The CAFF has the words “Fringe” and “Fringe Festival” locked in a trademark and threatens legal action against anyone attempting to do Fringe theatre without their permission.

An open letter of complaint has been issued to CEO Shona McCarthy of the Edinburgh Festival Fringe Society, asking her to overturn this unfortunate decision. Infringement artists feel that trademarks should have no place in the world of Fringe arts, as they result in the exclusion of artists and compromise what was once an artist-driven festival, all in the name of corporate interests.

Ironically, it would appear that the history of the Fringe is repeating itself. The artists who were excluded from the CAFF-hosted World Fringe Congress are now setting up shop on the fringe of the event. The exact same thing happened in Edinburgh in 1947 when artists’ invented the Fringe Festival. After being rejected by administrators of the Edinburgh International Festival, they decided to play on the fringe of the official festival. This act of cultural resistance spawned a global movement whereby Fringe festivals have appeared in hundreds of cities around the world.

However, there are now complaints that corporate interests are beginning to compromise Fringe festivals by trademarking them. Despite the fact that artists created this festival as a protest against exclusion, they are now forbidden to play without paying hefty fees in jurisdictions like Canada.

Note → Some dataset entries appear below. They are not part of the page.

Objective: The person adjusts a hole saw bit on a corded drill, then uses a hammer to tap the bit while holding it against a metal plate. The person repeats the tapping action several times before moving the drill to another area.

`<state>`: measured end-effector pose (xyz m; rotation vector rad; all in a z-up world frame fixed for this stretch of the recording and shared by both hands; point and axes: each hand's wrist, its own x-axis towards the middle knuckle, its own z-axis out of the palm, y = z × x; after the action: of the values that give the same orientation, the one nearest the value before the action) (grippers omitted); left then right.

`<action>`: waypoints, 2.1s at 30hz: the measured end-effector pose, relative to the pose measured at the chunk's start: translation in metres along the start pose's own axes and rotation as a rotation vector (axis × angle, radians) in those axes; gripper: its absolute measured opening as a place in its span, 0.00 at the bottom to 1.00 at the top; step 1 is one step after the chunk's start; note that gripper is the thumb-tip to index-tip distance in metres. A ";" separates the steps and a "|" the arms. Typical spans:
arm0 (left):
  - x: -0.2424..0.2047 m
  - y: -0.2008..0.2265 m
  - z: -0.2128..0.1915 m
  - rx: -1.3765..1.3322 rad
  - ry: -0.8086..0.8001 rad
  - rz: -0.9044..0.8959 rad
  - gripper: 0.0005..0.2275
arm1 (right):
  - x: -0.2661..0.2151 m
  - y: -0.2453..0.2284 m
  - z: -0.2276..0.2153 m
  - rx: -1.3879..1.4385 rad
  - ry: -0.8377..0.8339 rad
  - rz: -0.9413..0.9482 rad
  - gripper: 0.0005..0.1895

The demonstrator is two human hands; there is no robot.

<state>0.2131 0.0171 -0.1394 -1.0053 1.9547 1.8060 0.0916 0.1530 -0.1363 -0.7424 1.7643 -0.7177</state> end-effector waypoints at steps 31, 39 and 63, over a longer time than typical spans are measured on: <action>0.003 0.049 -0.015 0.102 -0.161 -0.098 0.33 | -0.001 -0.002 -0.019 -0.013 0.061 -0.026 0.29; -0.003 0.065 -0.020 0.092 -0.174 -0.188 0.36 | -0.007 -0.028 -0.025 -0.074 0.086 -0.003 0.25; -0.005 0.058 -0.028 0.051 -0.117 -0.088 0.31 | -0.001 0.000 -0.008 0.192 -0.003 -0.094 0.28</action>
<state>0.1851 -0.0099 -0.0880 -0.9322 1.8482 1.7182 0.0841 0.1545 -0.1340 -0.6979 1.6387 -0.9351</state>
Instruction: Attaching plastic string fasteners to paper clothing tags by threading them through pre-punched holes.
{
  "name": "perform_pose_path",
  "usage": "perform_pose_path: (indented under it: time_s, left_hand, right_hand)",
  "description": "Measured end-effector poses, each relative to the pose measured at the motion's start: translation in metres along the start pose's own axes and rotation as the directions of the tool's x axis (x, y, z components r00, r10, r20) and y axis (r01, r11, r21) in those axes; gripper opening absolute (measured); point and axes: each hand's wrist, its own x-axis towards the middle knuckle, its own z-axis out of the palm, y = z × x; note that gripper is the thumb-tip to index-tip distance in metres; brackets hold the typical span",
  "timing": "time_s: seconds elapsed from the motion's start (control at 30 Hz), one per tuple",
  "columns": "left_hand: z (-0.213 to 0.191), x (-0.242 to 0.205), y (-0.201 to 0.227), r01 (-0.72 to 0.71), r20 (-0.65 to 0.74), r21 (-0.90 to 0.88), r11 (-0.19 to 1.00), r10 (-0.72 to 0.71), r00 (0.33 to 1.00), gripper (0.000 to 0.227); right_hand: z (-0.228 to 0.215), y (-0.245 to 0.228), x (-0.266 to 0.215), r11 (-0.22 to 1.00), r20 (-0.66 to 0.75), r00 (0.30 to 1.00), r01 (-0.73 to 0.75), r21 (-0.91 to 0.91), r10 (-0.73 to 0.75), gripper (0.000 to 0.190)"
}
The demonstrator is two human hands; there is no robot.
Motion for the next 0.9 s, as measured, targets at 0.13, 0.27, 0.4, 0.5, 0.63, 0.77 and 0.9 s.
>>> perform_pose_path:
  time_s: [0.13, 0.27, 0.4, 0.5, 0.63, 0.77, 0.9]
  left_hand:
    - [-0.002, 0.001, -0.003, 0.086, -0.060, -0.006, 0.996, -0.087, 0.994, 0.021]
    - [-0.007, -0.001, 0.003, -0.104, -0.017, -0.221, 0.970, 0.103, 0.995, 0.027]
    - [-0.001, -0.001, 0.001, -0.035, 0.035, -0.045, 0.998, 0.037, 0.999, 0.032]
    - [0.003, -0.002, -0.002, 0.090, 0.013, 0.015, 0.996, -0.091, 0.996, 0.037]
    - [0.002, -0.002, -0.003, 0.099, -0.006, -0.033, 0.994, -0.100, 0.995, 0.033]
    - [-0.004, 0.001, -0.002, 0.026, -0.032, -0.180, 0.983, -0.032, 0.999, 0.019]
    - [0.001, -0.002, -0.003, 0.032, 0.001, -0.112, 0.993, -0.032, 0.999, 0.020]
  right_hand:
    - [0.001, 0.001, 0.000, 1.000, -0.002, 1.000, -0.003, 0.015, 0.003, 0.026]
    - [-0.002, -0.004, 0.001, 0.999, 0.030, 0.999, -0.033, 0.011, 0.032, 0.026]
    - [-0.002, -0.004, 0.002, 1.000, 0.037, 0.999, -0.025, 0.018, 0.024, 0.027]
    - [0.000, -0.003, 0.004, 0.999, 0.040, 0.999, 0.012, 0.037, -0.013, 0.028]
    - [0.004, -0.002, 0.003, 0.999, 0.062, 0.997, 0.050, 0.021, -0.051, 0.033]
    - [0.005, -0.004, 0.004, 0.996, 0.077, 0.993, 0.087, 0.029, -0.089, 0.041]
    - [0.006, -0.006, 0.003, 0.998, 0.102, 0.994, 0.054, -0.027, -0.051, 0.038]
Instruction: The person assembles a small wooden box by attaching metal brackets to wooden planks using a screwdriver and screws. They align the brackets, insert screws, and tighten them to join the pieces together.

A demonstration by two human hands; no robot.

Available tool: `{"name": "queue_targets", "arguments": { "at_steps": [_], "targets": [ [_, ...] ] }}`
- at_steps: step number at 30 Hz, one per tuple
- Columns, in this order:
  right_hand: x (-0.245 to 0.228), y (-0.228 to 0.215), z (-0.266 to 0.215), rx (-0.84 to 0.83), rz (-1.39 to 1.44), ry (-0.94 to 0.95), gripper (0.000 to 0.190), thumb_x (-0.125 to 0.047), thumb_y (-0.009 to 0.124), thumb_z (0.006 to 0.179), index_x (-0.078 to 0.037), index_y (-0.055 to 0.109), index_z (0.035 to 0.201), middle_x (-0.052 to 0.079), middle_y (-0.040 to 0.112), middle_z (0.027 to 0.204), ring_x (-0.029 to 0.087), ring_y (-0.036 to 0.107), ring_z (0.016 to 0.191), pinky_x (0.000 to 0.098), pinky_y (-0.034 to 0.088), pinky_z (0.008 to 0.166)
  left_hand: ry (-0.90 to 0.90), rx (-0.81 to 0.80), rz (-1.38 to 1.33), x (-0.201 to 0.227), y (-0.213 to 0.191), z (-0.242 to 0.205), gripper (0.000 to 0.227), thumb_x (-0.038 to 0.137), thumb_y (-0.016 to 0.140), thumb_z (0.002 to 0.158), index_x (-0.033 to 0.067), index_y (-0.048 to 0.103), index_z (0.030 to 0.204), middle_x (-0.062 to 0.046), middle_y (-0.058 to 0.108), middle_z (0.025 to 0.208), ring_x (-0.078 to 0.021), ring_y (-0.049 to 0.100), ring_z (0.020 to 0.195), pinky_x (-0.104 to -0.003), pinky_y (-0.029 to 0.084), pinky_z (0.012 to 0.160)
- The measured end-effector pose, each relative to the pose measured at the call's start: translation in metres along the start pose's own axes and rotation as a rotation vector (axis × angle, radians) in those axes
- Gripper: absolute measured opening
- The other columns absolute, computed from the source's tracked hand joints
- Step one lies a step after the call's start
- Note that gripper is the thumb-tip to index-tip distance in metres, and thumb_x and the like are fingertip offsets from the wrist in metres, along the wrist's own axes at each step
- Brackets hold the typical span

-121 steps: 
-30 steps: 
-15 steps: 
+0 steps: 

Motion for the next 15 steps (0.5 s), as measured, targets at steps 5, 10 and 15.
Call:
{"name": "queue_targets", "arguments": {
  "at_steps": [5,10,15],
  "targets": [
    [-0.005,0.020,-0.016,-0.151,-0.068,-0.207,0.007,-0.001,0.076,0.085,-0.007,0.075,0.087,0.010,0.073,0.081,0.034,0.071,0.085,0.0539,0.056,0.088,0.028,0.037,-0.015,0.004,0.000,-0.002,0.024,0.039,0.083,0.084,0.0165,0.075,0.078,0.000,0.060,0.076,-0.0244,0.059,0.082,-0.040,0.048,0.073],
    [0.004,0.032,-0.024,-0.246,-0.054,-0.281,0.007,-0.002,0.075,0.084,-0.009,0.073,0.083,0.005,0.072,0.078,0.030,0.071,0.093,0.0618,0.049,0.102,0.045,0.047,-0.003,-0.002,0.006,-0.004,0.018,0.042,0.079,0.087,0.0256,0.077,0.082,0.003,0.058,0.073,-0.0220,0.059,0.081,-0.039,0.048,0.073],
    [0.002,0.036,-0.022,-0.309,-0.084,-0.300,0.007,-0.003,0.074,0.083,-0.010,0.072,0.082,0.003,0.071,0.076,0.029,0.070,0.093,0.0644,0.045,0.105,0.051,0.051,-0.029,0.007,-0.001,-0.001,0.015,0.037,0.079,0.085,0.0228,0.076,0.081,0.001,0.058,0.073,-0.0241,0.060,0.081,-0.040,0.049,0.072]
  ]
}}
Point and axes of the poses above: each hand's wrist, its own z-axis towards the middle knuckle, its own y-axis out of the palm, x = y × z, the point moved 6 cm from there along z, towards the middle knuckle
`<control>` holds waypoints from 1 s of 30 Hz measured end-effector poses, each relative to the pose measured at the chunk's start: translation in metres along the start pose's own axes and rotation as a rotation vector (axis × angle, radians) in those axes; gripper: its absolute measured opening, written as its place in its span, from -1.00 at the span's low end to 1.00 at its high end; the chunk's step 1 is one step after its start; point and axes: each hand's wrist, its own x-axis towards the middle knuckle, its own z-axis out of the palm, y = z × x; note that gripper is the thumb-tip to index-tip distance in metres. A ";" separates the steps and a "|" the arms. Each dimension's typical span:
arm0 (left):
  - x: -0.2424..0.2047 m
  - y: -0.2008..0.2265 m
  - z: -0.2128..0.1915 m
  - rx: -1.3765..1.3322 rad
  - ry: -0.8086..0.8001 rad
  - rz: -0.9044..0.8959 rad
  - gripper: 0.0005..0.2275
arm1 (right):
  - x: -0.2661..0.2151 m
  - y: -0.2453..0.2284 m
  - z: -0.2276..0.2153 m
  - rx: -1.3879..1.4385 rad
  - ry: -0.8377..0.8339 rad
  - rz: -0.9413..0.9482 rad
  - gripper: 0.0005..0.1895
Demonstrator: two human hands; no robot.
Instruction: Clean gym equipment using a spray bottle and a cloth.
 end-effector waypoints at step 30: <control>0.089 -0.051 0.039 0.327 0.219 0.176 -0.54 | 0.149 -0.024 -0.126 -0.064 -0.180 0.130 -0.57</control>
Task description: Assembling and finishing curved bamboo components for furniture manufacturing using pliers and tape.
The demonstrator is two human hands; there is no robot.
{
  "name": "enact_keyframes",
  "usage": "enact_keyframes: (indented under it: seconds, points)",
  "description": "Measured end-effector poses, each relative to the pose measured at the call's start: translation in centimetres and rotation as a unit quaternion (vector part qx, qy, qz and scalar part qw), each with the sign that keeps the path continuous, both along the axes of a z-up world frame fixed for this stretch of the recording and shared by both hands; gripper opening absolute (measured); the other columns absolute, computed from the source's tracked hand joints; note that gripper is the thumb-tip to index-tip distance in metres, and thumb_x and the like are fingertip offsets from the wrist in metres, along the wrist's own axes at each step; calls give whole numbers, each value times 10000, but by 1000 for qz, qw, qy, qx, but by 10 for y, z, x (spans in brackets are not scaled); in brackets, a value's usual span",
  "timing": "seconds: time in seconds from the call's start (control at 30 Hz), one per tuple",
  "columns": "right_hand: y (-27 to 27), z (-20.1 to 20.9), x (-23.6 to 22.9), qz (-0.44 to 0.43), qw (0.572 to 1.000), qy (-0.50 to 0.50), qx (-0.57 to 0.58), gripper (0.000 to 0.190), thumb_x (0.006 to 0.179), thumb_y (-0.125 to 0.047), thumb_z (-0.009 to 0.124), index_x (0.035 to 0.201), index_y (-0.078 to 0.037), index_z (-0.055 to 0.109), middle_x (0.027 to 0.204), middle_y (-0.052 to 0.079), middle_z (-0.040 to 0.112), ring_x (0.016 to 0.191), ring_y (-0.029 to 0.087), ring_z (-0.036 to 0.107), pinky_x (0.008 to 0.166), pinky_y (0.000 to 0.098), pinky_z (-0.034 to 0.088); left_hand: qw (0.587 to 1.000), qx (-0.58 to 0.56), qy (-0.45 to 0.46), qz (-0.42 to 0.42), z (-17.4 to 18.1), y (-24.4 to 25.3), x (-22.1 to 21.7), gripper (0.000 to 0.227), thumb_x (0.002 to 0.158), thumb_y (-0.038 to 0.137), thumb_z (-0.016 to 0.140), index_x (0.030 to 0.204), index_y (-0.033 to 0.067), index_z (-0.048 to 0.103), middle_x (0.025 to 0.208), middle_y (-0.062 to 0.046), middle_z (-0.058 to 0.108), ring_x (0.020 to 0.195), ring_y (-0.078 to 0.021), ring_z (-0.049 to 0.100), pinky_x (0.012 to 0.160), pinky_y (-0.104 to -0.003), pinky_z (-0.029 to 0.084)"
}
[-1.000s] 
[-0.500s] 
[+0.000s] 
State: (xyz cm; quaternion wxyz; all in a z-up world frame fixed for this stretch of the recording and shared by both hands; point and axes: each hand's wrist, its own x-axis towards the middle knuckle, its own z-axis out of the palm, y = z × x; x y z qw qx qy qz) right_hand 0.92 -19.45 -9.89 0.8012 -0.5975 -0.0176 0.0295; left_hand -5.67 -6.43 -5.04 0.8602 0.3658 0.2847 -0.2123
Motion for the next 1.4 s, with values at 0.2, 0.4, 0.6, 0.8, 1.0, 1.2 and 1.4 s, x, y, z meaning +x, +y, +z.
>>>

To highlight these issues, Montreal artists will be hosting the 13th annual infringement festival from November 15 – 20, offering unadulterated, independent infringement arts that are not tainted in any way by corporate interference.


Promising no restrictive trademarks, cross-branding, visual pollution, lotteries, unfair deals for artists and audiences, censorship, etc. typically found at other Canadian festivals, the infringement festival, is based on the original Edinburgh Fringe of 1947. Its purpose is to put the power back into the hands of the artists and spectators and to curb damaging corporate practices at Fringe festivals.

There will also be the first-ever World Infringement Congress, whereby festival administrators are being invited to conduct and/or attend progressive lectures and workshops in a more formal setting. Scheduled on Saturday, November 19, the day after the World Fringe Congress ends, this is an opportunity for Fringe managers at the Congress to explore some of the corporate problems that are compromising festivals in Canada and across the globe.

There will also be a free performance of WTF?! (What the Fr*nge?!) on Thursday, November 17 at 8 p.m. at the Rusty Shuttle Gallery (3655 Saint Laurent, Loft 411) for those who cannot attend the World Infringement Congress. This performance-lecture analyzes various problems, often corporate, that are compromising Fringe Festivals across the planet and invites Fringe Managers to reflect on their own approaches to running a Fringe Festival. The performance will be held at the Rusty Shuttle Gallery (3655 Saint Laurent Boulevard) and all Fringe managers are welcome, including the members of the Canadian Association of Fringe Festivals (CAFF) who banned all infringement artists from attending the 3rd World Fringe Congress.

Excluded artists hope that through dialogue some of the more contentious issues compromising Fringe Festivals in Canada and across the globe can be addressed with the view of resolving them in the future.